Força-tarefa acredita que deputado atuou para que a Caixa liberasse os recursos.

Paes disse que desconhece qualquer tipo de negociação paralela envolvendo a Caixa e as empreiteiras que executam as obras

A força-tarefa criada pelo procurador-geral da República, Rodrigo Janot, para atuar na Lava-Jato abriu nova frente de investigação envolvendo o presidente da Câmara dos Deputados, Eduardo Cunha (PMDB-RJ). Desta vez, o alvo é a Caixa Econômica Federal (CEF), responsável pela gestão do fundo de investimento criado para financiar obras no Rio de Janeiro.

As investigações se concentram na suspeita de que o consórcio encarregado da execução do projeto, o Porto Novo, formado pelas empreiteiras OAS, Carioca Engenharia e Odebrecht, teria pago suborno a Cunha, em 36 prestações depositadas em conta de banco suíço, para garantir a liberação de recursos provenientes do FGTS para o financiamento das obras.

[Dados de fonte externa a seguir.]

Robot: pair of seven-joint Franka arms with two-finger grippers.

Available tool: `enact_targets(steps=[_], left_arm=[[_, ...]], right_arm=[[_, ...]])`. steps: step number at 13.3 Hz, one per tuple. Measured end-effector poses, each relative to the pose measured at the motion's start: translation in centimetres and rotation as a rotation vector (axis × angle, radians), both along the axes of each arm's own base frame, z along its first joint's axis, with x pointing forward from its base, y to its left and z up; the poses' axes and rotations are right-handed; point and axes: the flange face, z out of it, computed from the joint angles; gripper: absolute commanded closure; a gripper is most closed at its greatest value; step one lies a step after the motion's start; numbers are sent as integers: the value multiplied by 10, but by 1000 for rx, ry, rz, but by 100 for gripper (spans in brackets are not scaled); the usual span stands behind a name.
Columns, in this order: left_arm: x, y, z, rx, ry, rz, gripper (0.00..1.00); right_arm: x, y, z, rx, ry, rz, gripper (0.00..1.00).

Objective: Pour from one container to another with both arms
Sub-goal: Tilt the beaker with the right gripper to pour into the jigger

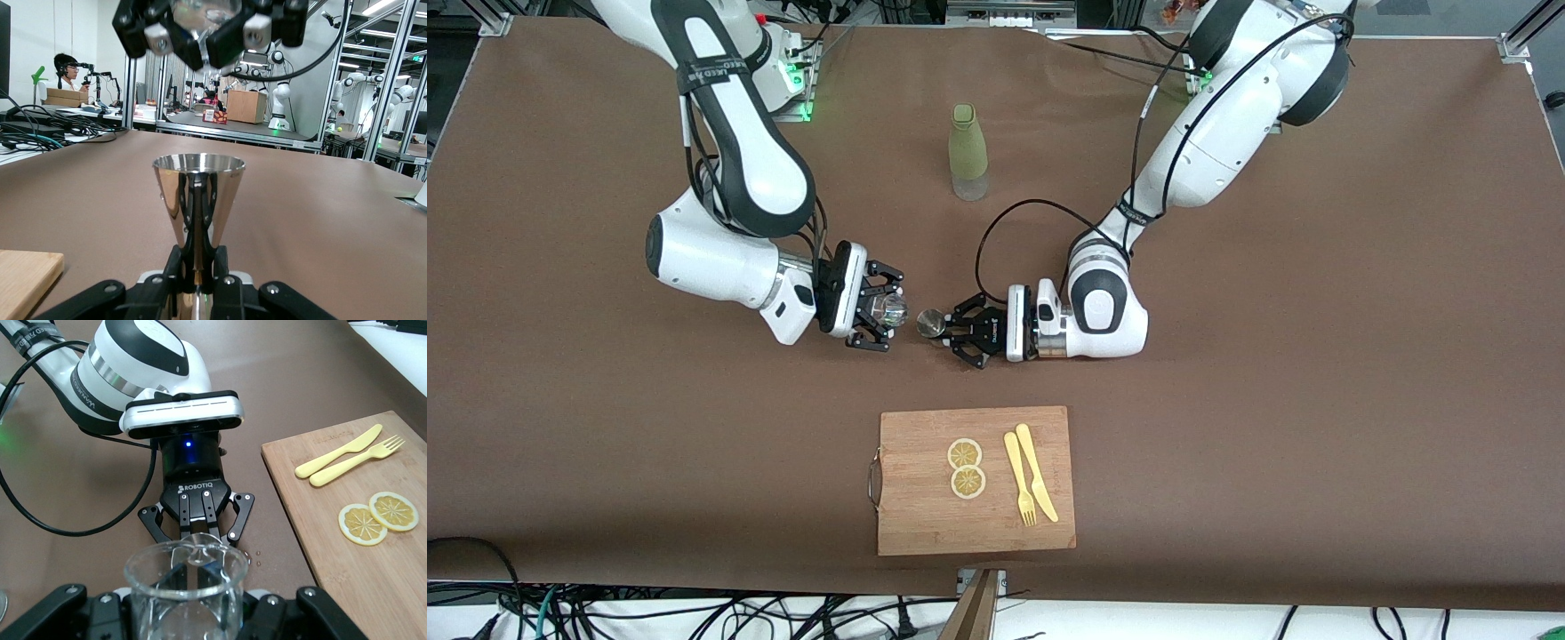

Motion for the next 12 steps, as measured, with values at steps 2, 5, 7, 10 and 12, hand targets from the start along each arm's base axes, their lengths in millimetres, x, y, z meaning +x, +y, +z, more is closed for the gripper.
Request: enact_targets(steps=[2,5,7,10,12], left_arm=[[2,0,3,-2,-6,2,100],[4,-1,4,-3,-10,5,100],[3,-1,4,-2,-10,4,100],[2,-2,4,-1,-9,3,100],[2,-2,4,-1,-9,3,100]], right_arm=[[-1,6,4,-5,5,0,100],[-4,12,4,-46,10,2,100],[-5,18,6,-59,8,5,100],[-7,23,6,-63,4,3,99],[-7,23,6,-67,4,4,99]])
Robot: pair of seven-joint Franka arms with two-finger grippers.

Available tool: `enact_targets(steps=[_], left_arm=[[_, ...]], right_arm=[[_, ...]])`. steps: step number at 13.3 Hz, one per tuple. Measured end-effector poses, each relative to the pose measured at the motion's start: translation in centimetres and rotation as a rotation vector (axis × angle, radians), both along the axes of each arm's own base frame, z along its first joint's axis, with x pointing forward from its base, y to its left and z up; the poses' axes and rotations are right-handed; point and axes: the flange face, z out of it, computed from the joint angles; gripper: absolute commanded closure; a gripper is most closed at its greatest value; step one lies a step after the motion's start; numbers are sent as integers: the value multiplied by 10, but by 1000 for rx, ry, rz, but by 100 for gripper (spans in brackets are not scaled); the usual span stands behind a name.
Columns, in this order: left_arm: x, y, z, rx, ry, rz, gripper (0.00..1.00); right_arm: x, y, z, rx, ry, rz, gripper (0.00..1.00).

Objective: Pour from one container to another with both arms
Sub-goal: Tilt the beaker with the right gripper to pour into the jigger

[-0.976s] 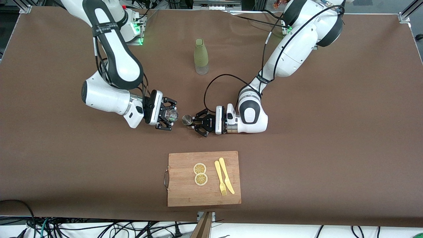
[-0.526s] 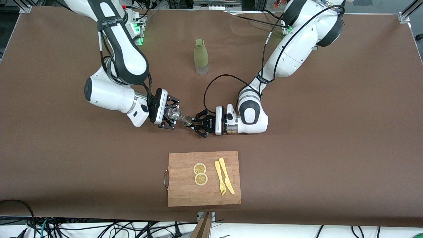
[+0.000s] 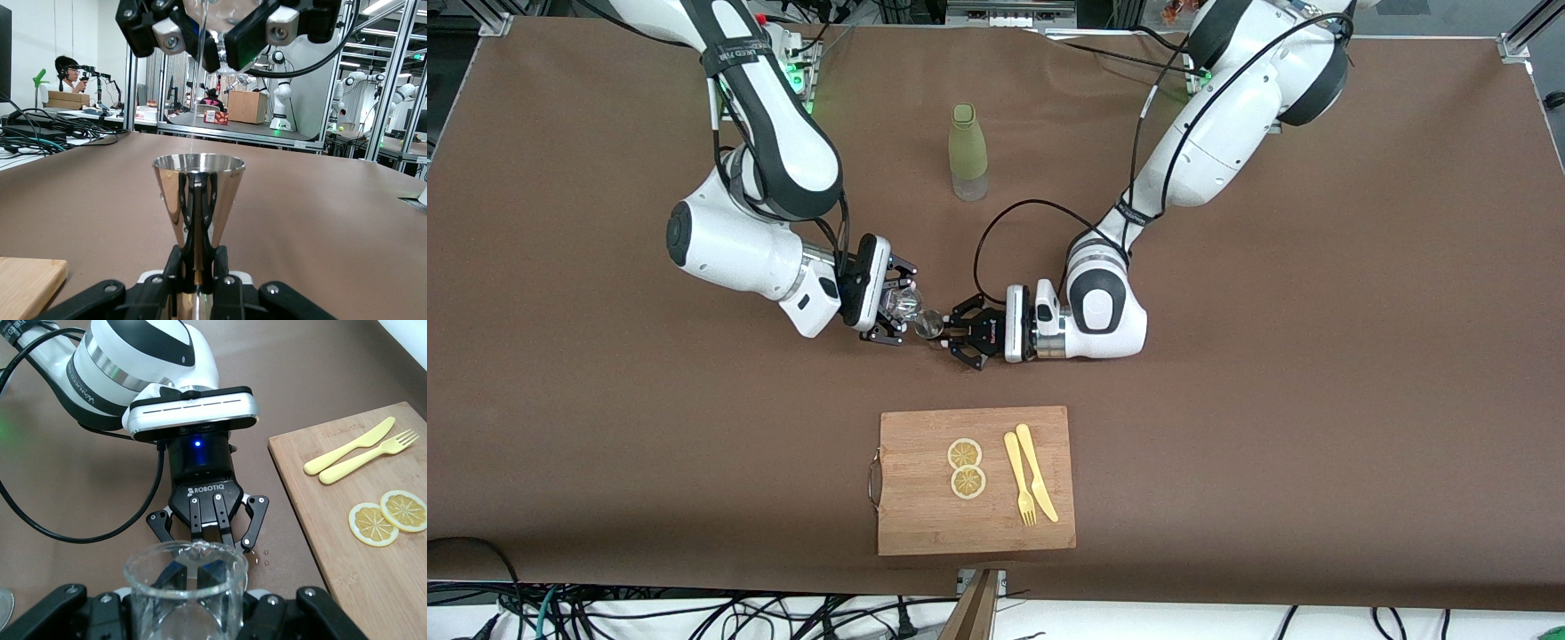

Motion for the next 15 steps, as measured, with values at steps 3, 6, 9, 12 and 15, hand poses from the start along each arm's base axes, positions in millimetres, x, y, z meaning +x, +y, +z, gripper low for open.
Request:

Na última terça-feira, a casa do administrador de empresas Fábio Cleto, ex-vice-presidente de Fundos de Governo e Loterias da Caixa, demitido semana passada pela presidente Dilma, foi alvo de busca e apreensão pela Polícia Federal. Cleto era indicação do presidente da Câmara. Na condição de representante titular da CEF no Conselho Curador do FGTS, ele exerceu um papel-chave na aprovação do aporte de recursos para o Porto Maravilha.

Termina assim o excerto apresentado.